Ahmad Hoteit, head of the Millers Syndicate, stressed that the basis of our problem is Lebanon’s economic crisis, which started in 2019.
Regarding the solutions that were approved by the Parliament on Tuesday, Hoteit said that these are “prosthetic solutions, not strategic or radical.”
“Within 10 days, the bread market will almost return to its normal state,” he said. “This will create the appropriate environment to lift subsidies on the flour.”
With the lifting of subsidies on the flour, he’s now expecting that each bundle is going to be sold for 35,000 or 40,000 Lebanese Lira.
One of the main causes of the crisis, according to him, is that “today we have a million and a half Syrian refugees, so instead of spending money and flour subsidies on 4 million people; we’re spending it now on 6 million,” he said.
Since the start of the Syrian war, Lebanon has sheltered on its land the highest number of Syrian refugees in the world while it has been the least equipped among all other hosting and non-hosting countries to handle the humanitarian burden.

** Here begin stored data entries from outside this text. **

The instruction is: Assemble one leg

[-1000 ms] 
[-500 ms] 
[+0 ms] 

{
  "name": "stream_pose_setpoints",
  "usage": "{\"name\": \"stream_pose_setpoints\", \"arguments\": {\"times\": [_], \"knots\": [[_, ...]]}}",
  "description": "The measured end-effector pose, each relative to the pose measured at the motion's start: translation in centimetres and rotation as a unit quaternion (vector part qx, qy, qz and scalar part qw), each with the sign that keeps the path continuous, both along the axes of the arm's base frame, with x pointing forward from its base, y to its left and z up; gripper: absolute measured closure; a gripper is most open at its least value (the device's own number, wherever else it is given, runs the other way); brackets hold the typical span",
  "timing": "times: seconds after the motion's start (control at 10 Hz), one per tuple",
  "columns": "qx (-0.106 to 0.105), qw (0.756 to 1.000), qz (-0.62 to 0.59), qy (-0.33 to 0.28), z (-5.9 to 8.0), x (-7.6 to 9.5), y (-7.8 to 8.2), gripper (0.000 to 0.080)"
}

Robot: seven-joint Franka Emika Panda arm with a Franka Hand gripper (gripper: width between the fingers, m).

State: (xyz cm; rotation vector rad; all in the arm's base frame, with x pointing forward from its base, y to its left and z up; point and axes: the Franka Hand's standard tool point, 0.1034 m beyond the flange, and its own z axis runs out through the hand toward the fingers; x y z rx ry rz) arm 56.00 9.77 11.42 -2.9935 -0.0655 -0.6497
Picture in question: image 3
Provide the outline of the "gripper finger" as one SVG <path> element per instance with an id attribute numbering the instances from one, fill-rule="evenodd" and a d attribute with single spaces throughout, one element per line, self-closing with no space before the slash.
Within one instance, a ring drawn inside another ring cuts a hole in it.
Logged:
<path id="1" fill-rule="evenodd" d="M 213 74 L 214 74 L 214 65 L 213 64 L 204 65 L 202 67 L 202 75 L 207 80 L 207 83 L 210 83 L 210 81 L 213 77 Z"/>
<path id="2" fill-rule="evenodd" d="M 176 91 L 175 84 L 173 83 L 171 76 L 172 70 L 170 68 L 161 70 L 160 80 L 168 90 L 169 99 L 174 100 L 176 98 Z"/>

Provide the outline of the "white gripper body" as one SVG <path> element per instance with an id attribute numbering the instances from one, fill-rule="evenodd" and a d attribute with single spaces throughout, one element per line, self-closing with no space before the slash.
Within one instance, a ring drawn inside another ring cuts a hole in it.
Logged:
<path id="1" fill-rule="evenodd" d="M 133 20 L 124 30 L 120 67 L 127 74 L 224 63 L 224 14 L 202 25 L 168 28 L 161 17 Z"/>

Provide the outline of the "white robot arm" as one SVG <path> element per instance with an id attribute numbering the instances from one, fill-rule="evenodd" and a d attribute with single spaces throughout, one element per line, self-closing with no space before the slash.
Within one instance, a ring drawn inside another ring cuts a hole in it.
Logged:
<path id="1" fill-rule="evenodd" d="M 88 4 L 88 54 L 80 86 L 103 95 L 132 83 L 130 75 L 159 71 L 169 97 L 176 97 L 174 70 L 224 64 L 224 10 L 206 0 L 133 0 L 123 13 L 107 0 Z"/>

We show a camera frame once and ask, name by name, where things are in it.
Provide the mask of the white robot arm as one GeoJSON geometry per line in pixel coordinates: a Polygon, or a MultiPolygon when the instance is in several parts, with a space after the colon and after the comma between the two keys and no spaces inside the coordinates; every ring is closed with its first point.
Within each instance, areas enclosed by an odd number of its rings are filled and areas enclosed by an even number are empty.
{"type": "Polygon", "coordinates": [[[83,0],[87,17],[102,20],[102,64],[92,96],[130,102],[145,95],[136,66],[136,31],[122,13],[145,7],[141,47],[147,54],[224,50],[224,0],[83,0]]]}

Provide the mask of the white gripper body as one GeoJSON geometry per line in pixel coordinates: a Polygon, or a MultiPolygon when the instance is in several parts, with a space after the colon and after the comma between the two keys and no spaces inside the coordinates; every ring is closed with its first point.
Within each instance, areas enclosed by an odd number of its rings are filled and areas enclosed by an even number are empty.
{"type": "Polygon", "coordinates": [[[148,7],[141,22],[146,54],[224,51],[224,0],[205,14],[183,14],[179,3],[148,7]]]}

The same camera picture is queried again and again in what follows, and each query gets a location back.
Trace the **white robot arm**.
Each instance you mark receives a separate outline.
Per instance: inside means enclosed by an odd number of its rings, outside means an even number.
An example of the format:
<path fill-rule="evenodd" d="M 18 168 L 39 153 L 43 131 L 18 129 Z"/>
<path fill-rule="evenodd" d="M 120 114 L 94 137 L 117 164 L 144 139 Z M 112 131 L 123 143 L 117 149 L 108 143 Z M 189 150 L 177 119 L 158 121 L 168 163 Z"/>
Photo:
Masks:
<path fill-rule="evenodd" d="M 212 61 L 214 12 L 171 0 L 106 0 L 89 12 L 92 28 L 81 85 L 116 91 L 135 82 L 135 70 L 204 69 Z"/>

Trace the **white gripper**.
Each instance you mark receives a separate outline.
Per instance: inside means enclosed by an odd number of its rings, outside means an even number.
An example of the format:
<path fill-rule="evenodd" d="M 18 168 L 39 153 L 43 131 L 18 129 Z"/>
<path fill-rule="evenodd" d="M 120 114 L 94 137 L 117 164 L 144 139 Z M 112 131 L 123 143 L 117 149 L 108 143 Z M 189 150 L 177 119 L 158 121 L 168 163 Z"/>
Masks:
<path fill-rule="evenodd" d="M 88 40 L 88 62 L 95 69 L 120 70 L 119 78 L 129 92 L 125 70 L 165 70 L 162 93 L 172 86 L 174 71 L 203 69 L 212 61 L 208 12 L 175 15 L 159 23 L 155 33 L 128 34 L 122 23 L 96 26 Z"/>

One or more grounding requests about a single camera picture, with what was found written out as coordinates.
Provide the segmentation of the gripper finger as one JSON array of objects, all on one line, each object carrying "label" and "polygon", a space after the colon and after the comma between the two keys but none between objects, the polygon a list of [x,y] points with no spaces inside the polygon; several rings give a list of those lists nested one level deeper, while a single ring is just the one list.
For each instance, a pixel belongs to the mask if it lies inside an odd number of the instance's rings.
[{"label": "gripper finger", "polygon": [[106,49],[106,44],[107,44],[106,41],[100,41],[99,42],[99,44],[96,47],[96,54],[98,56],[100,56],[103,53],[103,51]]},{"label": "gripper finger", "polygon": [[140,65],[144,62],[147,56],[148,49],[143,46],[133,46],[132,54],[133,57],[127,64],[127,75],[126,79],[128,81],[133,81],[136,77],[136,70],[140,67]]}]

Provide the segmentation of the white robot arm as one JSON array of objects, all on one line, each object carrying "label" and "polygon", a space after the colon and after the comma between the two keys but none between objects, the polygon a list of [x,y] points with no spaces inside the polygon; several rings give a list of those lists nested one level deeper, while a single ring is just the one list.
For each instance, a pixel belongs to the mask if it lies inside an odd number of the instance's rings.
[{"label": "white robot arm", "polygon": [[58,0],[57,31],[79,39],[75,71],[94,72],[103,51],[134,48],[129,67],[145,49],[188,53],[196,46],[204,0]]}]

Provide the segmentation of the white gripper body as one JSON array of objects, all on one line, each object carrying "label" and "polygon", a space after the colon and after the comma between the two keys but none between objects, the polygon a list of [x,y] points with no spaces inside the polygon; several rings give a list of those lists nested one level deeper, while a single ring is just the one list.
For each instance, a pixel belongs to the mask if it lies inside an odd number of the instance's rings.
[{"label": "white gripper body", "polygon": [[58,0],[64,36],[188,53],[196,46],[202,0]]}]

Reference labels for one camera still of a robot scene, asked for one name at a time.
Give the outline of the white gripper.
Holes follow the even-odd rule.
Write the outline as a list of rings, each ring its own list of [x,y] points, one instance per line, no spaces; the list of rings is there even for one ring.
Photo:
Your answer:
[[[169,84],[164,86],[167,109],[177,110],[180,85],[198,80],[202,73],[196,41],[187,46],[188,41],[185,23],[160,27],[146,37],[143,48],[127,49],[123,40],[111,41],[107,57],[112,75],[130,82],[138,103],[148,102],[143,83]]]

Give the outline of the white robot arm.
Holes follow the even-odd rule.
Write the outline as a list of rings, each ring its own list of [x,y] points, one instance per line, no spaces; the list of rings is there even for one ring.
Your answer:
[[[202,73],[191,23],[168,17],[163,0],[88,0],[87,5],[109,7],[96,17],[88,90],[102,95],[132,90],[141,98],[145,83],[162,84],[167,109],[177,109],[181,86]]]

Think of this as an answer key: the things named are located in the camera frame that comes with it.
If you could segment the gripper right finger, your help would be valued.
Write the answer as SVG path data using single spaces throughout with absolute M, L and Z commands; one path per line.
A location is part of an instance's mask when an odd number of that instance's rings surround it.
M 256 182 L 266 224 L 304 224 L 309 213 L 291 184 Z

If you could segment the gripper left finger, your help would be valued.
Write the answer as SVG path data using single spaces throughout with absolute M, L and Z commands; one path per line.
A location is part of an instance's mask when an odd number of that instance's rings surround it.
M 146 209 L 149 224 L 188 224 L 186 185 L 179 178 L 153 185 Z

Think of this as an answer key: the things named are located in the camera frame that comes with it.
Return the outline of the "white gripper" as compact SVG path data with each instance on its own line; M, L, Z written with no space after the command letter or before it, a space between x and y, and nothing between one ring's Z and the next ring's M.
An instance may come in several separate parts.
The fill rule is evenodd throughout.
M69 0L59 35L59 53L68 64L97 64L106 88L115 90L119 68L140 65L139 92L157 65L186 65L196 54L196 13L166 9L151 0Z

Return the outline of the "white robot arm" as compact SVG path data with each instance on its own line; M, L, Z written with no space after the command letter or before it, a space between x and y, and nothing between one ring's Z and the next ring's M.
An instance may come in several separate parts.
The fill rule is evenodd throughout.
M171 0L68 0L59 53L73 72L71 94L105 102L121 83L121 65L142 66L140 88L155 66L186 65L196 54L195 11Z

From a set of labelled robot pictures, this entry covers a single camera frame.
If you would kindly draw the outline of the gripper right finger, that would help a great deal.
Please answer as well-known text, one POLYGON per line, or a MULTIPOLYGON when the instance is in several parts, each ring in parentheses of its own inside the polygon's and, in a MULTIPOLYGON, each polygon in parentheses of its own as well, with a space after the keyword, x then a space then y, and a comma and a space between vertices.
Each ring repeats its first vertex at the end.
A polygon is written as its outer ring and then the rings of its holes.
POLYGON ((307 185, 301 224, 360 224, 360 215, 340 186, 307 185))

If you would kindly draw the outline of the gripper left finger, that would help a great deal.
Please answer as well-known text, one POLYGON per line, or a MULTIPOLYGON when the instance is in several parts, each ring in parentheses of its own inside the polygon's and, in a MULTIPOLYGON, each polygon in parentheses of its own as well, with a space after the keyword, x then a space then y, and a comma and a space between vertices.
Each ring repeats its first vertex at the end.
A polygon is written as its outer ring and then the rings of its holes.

It remains that the crises crippling Lebanon now and these past three years are rooted in the mismanagement and negligence of the ruling body, accumulated through decades, across all ministerial sectors.
Lebanese officeholders tend to take all their time to decide to tackle the country’s issues, implement reforms, agree on essentials, adjust laws, conduct critical investigations, such as the Beirut Blast case, and even form a much-needed government.